• Stocks fall faster when a target price appears, an extra 1.4 percentage points on day one.
• Bigger predicted drops mean bigger real drops, even though only 10% of stocks ever reach the target price.
• Shareholders and analysts push back, making trades harder for short sellers.
• Retail investors often lose out, trading the wrong way after seeing the number.
When activist short sellers call out an overvalued company, they publish a detailed report, and sometimes take it further by putting a number on it: a target price showing how far they believe the stock should fall. In our research with Alexandre Madelaine and Wuyang Zhao, we show what that number does. On average, stocks fall about 5% on the day of a short-selling attack and the next trading day – but they fall an extra 1.4 percentage points in that same window when the short seller’s report includes a target price. In short, the number speeds up the sell-off.
The number that moves markets
To understand why target prices matter, it helps to know how activist short sellers work. A short seller is an investor who borrows a company’s shares, sells them, and hopes to buy them back later at a lower price, pocketing the difference as profit.
Our research shows a simple pattern: the bigger the drop a short seller predicts, the more the stock actually falls in the months that follow. The target price helps predict the slide in the first month, the next few months, and even up to a year later. Only about 10% of companies ever hit the short seller’s target after a year, but the size of that target still helps predict the slide.
Activist sShort sellers publish detailed reports, but the target price stands out: 50% appear on the first page, and 43% are highlighted in bold, colour or boxes. That visibility gives the number reach. When a target price appears, the stock draws more attention online, including on X, and the price falls harder on the day of the attack. The market also gets to the new price faster – a sign that the target makes the short seller’s case easier for investors to grasp.
The number that draws fire
Our research shows what happens next. Once a short seller puts a target price on the table, pushback from shareholders starts. A falling share price hurts their holdings, so some cut back the shares they make available to borrow. That tightening reduces supply and raises costs for short sellers.
Analysts push back too. Sell-side analysts – the ones who publish price targets for investors – raise their own targets when a short seller publishes one, a clear sign they are challenging the short seller’s claims and defending their own view of the company.
Companies do not respond any more than usual. They’re no more likely to sue short sellers or issue public rebuttals when target prices appear. The heat comes instead from investors and analysts.
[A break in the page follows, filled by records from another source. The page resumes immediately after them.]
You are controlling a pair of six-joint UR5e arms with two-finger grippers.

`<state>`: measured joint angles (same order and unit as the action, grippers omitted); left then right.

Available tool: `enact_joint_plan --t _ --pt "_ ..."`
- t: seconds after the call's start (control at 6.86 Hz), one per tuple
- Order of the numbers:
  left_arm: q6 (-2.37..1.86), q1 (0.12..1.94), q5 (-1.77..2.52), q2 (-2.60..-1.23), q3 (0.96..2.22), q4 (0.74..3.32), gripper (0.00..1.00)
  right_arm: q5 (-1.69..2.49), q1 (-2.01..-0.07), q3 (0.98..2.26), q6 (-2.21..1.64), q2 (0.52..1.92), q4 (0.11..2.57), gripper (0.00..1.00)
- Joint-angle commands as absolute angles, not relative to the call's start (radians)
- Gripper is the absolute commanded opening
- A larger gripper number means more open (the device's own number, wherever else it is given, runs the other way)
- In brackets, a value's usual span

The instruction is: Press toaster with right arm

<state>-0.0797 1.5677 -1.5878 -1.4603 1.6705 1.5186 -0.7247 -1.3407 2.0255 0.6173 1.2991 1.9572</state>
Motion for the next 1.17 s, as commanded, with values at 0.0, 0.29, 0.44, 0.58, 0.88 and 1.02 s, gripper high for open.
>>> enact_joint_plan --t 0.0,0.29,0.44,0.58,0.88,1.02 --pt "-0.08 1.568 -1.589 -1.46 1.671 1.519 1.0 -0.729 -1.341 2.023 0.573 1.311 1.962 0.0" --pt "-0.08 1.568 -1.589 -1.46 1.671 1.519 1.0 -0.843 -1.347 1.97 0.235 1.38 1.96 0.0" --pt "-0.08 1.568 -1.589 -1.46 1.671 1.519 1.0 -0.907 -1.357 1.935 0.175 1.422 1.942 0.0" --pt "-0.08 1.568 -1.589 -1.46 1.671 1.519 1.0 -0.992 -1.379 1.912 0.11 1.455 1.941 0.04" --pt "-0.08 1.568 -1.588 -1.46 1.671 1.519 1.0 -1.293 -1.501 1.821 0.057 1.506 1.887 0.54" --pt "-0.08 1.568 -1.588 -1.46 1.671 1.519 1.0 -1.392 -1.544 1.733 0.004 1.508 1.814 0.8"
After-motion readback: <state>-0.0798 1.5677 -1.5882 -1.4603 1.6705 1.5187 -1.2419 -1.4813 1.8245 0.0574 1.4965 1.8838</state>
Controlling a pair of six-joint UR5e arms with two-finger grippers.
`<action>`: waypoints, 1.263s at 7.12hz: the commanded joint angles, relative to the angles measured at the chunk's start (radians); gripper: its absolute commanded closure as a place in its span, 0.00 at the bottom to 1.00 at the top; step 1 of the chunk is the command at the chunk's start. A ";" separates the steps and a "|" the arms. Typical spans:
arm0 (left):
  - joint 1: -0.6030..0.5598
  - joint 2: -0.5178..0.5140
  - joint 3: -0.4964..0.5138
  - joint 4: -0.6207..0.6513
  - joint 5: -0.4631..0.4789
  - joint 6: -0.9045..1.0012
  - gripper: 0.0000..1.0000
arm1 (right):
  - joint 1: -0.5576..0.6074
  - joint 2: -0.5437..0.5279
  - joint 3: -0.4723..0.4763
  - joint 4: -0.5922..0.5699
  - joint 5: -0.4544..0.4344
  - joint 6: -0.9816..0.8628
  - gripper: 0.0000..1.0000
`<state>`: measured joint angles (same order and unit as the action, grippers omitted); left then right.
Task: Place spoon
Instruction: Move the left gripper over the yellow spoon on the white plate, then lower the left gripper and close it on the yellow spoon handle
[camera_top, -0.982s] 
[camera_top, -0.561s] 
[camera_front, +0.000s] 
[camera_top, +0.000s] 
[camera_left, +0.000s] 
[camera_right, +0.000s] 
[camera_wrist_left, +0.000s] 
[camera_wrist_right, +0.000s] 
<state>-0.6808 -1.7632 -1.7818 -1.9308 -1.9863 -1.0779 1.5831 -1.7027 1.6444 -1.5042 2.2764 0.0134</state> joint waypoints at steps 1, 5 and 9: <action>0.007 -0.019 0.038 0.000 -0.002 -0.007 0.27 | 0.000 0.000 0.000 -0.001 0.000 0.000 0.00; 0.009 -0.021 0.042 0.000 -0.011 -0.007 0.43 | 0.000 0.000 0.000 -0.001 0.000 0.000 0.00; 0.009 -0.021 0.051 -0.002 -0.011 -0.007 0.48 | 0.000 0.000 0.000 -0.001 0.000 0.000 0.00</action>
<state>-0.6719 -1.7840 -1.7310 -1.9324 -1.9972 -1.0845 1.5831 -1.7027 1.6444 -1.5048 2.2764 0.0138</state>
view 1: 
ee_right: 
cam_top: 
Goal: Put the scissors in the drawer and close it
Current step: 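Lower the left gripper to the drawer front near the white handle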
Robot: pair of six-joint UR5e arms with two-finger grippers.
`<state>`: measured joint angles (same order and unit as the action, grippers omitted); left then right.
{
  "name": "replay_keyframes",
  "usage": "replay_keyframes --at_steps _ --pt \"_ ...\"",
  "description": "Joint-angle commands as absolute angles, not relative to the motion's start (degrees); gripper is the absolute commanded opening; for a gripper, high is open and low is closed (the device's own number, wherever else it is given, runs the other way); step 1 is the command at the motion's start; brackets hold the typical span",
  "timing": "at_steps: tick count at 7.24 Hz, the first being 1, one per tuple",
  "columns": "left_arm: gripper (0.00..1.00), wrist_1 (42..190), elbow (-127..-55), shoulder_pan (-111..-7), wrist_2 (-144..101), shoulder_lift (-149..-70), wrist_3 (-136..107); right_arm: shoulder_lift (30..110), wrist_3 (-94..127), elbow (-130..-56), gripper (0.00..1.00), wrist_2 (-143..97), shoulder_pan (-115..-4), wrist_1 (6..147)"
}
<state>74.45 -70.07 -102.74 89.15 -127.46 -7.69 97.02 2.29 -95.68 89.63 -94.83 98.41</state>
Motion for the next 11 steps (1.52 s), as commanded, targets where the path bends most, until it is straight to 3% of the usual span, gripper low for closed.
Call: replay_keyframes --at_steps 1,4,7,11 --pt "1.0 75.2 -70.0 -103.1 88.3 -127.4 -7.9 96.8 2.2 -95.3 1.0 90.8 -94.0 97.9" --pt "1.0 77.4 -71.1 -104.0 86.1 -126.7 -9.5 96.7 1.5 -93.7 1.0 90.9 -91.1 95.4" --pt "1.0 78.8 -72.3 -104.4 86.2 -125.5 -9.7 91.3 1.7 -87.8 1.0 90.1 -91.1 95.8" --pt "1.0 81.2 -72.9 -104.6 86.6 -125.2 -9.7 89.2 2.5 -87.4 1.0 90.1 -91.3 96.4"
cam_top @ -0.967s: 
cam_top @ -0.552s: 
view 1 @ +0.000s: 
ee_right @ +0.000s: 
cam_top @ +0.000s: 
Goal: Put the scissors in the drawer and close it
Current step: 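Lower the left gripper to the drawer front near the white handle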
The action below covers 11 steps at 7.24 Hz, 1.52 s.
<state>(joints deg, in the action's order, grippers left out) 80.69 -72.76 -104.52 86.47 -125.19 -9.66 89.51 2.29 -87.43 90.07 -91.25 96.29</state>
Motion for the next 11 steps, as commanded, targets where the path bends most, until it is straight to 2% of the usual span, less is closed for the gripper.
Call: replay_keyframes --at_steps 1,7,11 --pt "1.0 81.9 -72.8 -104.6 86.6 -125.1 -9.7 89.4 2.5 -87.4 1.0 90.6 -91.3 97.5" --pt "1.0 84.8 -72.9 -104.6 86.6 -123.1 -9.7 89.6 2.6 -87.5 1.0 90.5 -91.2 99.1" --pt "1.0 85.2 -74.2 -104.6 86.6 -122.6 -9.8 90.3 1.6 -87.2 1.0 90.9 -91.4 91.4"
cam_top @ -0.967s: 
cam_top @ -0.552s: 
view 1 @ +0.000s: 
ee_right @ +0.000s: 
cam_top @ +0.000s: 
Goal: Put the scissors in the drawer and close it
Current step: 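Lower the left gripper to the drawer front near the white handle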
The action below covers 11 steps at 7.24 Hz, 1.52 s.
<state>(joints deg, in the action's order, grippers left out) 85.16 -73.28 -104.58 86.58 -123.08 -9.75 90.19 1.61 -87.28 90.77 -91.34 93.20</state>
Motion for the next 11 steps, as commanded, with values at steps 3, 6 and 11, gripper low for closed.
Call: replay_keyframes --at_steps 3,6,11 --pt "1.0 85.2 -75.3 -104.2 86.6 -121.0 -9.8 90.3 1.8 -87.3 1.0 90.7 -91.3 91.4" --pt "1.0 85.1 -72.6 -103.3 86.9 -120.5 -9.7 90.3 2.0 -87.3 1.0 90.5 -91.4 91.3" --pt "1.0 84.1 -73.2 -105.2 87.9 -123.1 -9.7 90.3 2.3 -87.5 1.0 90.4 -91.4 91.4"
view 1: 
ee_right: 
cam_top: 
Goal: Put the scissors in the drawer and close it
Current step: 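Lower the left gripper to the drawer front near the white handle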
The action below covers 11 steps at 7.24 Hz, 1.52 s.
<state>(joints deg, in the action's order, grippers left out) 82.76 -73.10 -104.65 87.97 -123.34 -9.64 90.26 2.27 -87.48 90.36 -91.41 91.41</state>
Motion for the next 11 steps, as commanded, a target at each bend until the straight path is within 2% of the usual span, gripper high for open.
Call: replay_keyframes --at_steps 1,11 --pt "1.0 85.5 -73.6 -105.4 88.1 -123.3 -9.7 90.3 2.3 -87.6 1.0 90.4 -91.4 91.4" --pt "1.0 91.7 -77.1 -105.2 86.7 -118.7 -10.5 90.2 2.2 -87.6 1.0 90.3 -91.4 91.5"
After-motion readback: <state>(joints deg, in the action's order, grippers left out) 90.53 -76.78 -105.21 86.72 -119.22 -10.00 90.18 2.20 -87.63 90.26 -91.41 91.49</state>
Why short sellers show their number
If a sharp, specific prediction can attract challenges or retaliation, then why take the risk? Because target prices help short sellers build credibility. Around half reveal a target price only in some campaigns, and only when they believe their evidence is strong.
Our research shows that target prices appear when the report is backed by precise information: these reports are longer, use more numbers, cite more sources and include more allegations.
Revealing a target price shapes a short seller’s reputation, and that reputation matters. Our study shows that when a short seller’s past targets were closer to reality, investors trust them more and the stock drops more quickly the next time they launch an attack. In effect, past targets become a track record that determines how seriously the market takes them.
Where retail investors lose out
However, retail investors do not use target prices well. They do not sell more when the predicted drop is bigger, and sometimes they even buy when the warning is mild. Our research shows these trades usually lead to worse results for them, because the stock keeps falling afterwards.
Applications
Target prices change how information moves through the market. Because they are so visible, the numbers quickly focus attention on the company and the short seller’s claims. They also act as a shortcut for investors: a target price signals that the report is backed by stronger evidence and deserves a closer look. The effect is uneven. Professional investors pick up the signal fast, while many retail investors misread it and suffer losses. The study shows how one number can speed up market reactions while widening the gap between those who understand it and those who do not.
Methodology
We analysed 1,237 short-selling campaigns from 2010 to 2018, comparing cases with and without a target price. We tracked how the stock moved on the day of the attack and in the months afterup to a year later. We also looked at what was inside the reports, how much the pool of lendable shares shrank, how analysts reacted, and how the story spread on social media. Finally, we tested reputation by seeing how investors responded when a short seller with a stronger or weaker track record launched a new campaign.
Sources
Article based on the study by Alexandre Madelaine (Erasmus University Rotterdam and HEC Paris PhD holder), Luc Paugam (HEC Paris, Forvis Mazars chair for Purposeful Governance), Hervé Stolowy (HEC Paris), and Wuyang Zhao (McGill University), Investors’ Quantitative Disclosure: Target Prices by Short Sellers (European Accounting Review, forthcoming).